– Это ничего не значит, – раздраженно говорю я Джеффри, доложившему мне, что Сеймуры рассказывают, что одна из их девушек привлекает взор короля, когда он идет по покоям жены. – Если он не вернется к королеве, его следует отлучить от церкви. Папа собирается исполнить свою угрозу?
Монтегю, стараясь казаться веселым, приказывает слугам принести еды и приглашает нас к столу, словно у нас радостный семейный праздник, а потом Джеффри велит музыкантам громко играть в зале, а мы заходим в личные покои позади большого стола и закрываем дверь.
– Я получил письмо от кузенов Лайлов, – говорит Генри Куртене и показывает печать, а потом тщательно заталкивает ее в камин, где она вспыхивает, брызжа воском, и превращается в пепел. – Артур Плантагенет пишет, что мы должны защитить принцессу. Он удержит для нее Кале, поднявшись против короля. Если мы сможем вывезти ее из Англии, там ей ничто не будет угрожать.
– Защитить ее от чего? – вклиниваюсь я, словно подбивая его сказать прямо. – Лайлам в Кале ничто не грозит. Чего они хотят от нас?
– Леди матушка, на следующем заседании парламента будет внесен Билль о лишении прав королевы и принцессы, – тихо произносит мой сын Монтегю. – Их заключат в Тауэр. Как Мора и Фишера. Потом их казнят.
Повисает пораженная тишина, но все понимают, что в своей гнетущей тоске Монтегю прав.
– Ты уверен? – только и говорю я.
Я знаю, что он уверен. Мне не нужно смотреть в его искаженное мукой лицо, чтобы это понять.
Он кивает.
– У нас хватит сторонников, чтобы противостоять Биллю в парламенте? – спрашивает Генри Куртене.
Это знает Джеффри.
– У королевы должно хватить сторонников, чтобы проголосовать против. Если все отважатся сказать, что думают, то голосов хватит. Но им придется встать и высказаться.
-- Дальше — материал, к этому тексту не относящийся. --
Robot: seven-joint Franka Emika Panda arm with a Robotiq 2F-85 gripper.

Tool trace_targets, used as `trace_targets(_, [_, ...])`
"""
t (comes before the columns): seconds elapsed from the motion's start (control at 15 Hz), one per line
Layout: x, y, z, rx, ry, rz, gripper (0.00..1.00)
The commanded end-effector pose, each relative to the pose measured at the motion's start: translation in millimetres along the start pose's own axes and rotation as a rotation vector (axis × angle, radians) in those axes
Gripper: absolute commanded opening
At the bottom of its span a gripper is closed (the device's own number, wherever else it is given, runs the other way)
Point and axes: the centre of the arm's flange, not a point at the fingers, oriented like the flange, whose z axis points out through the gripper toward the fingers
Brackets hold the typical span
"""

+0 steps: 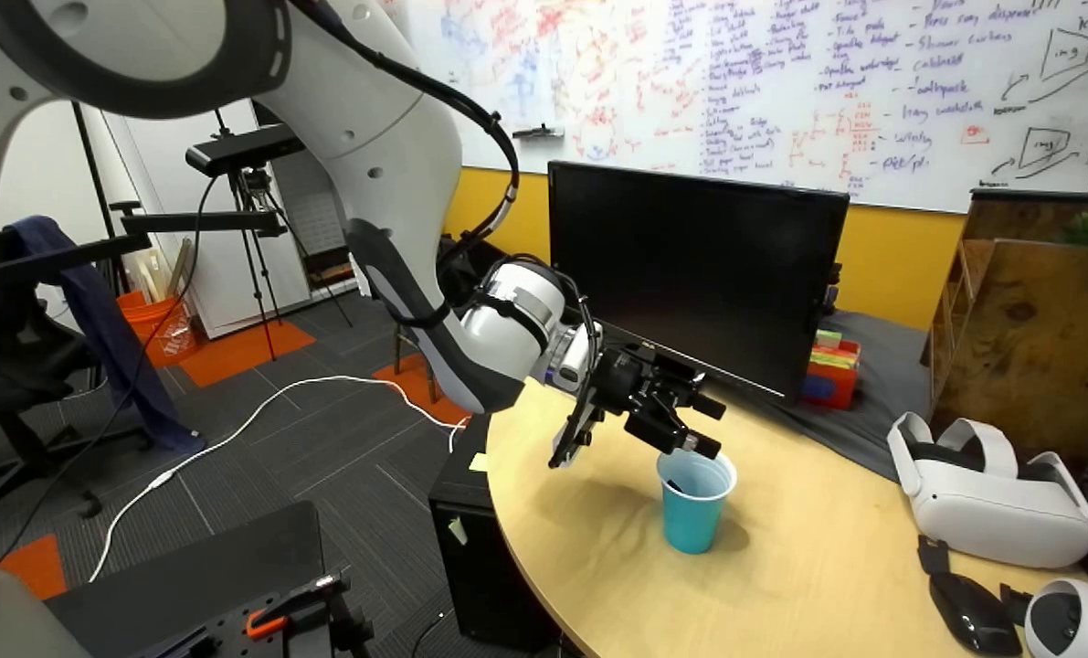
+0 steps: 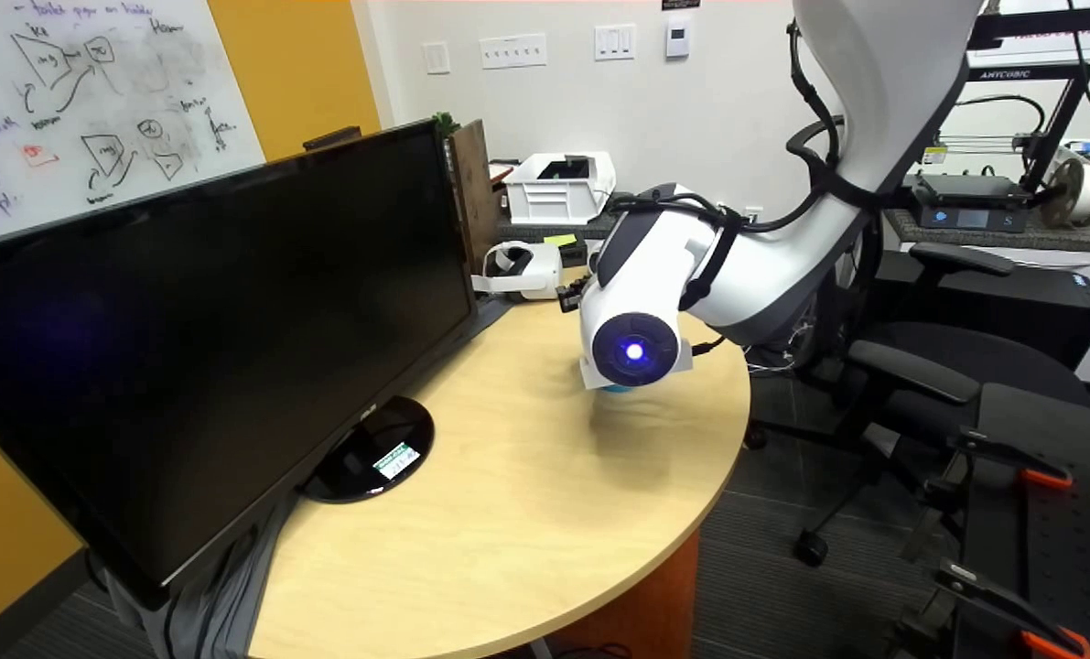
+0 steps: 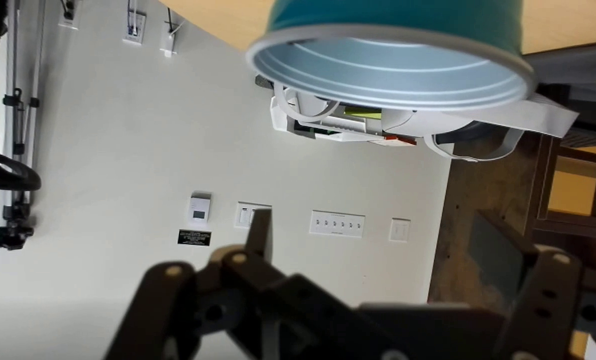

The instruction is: Put the marker inside the light blue cup

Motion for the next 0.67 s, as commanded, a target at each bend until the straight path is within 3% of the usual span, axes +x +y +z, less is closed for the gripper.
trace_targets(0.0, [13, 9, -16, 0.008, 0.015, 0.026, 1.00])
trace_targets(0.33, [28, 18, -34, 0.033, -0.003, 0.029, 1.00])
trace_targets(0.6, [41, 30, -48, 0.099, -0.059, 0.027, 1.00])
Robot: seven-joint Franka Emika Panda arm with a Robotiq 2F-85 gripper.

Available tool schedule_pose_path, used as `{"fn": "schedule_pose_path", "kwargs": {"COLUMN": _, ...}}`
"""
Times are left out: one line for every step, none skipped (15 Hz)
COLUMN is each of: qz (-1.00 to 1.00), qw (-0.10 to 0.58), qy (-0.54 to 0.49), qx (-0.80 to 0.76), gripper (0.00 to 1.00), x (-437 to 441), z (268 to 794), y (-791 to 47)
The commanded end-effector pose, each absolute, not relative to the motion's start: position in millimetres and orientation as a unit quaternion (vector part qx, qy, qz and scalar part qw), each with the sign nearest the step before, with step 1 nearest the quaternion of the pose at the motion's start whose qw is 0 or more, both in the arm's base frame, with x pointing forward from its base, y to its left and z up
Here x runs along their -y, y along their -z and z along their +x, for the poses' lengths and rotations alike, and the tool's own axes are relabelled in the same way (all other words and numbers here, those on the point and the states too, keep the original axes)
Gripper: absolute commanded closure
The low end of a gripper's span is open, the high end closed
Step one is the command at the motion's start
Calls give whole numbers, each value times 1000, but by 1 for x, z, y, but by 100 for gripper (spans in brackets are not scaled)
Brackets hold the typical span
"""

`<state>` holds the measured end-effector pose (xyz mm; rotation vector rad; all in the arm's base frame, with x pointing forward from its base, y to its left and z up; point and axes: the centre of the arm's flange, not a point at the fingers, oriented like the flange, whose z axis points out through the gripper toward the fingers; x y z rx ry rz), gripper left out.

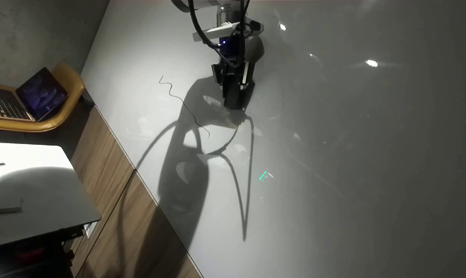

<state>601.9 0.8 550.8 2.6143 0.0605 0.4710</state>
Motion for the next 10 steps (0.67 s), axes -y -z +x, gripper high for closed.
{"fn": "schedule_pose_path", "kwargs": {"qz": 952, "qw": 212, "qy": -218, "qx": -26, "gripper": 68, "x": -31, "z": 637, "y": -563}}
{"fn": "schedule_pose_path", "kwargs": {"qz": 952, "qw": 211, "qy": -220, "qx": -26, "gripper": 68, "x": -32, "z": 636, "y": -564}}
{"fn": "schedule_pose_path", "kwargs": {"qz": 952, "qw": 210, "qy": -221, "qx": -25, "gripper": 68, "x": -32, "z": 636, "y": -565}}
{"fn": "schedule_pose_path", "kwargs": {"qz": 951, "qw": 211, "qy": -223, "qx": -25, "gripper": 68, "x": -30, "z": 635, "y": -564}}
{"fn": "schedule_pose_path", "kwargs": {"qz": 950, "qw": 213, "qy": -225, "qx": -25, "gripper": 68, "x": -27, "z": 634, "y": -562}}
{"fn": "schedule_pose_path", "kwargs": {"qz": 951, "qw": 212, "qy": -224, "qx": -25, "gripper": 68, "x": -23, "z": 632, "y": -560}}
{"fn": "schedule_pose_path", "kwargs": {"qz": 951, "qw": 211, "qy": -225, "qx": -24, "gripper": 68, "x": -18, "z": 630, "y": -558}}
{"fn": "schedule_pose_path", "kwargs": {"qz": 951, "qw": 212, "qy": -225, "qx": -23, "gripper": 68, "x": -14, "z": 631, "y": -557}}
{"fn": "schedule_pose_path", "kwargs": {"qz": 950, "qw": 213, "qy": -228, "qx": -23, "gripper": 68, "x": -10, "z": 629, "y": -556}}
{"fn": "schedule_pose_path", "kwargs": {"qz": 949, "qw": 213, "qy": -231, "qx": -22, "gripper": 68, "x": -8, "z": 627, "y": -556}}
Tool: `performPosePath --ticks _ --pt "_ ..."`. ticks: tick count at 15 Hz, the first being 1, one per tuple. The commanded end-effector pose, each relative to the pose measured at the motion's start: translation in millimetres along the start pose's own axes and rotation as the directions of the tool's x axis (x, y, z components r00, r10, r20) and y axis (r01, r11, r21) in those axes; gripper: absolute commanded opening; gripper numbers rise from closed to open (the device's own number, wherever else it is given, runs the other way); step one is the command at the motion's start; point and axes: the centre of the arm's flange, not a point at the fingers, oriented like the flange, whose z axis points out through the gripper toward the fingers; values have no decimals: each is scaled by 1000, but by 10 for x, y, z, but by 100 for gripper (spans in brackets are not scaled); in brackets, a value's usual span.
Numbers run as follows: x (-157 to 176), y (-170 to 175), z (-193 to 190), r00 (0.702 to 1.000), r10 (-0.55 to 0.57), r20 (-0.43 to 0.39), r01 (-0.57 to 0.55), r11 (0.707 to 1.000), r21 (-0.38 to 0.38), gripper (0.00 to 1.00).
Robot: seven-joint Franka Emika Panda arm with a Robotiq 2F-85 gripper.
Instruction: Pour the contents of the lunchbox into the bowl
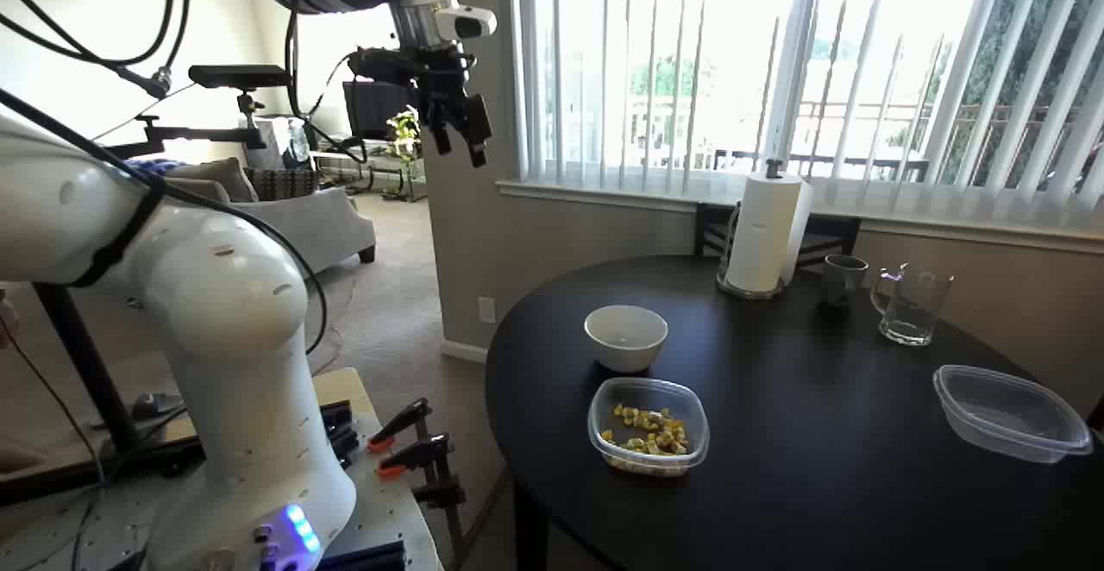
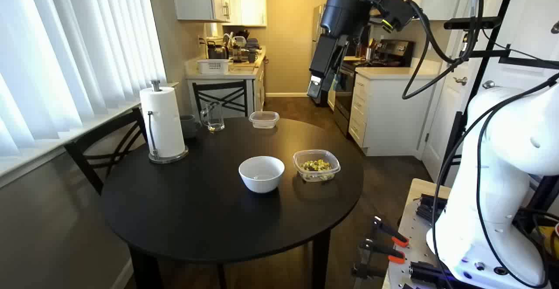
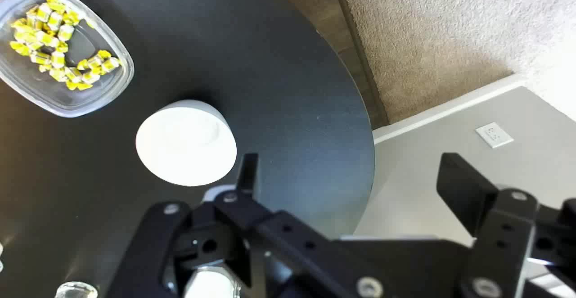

– Можем ли мы быть уверены, что они выскажутся? – спрашиваю я.
– Кто-то должен пойти на риск и выступить первым, – горячо произносит Гертруда. – Один из вас.
– Ты недолго продержалась, – пренебрежительно замечает ее муж.
Гертруда улыбается.
– Знаю, – соглашается она. – Я думала, что умру в Тауэре. Думала, что умру от холода и болезни, не дождавшись суда и повешения. Это ужасно. Я там провела несколько недель. Я бы там до сих пор сидела, если бы не отрицала все и не молила о прощении. Сказала, что я – просто неразумная женщина.
– Боюсь, что король готов теперь воевать с женщинами, неразумными или какими угодно, – мрачно произносит Монтегю. – Никому больше не дадут этим отговориться. Но кузина Гертруда права. Кто-то должен выступить. Думаю, это должны быть мы. Я поговорю со всеми нашими друзьями, скажу, что Билля о лишении прав против королевы и принцессы не должно быть.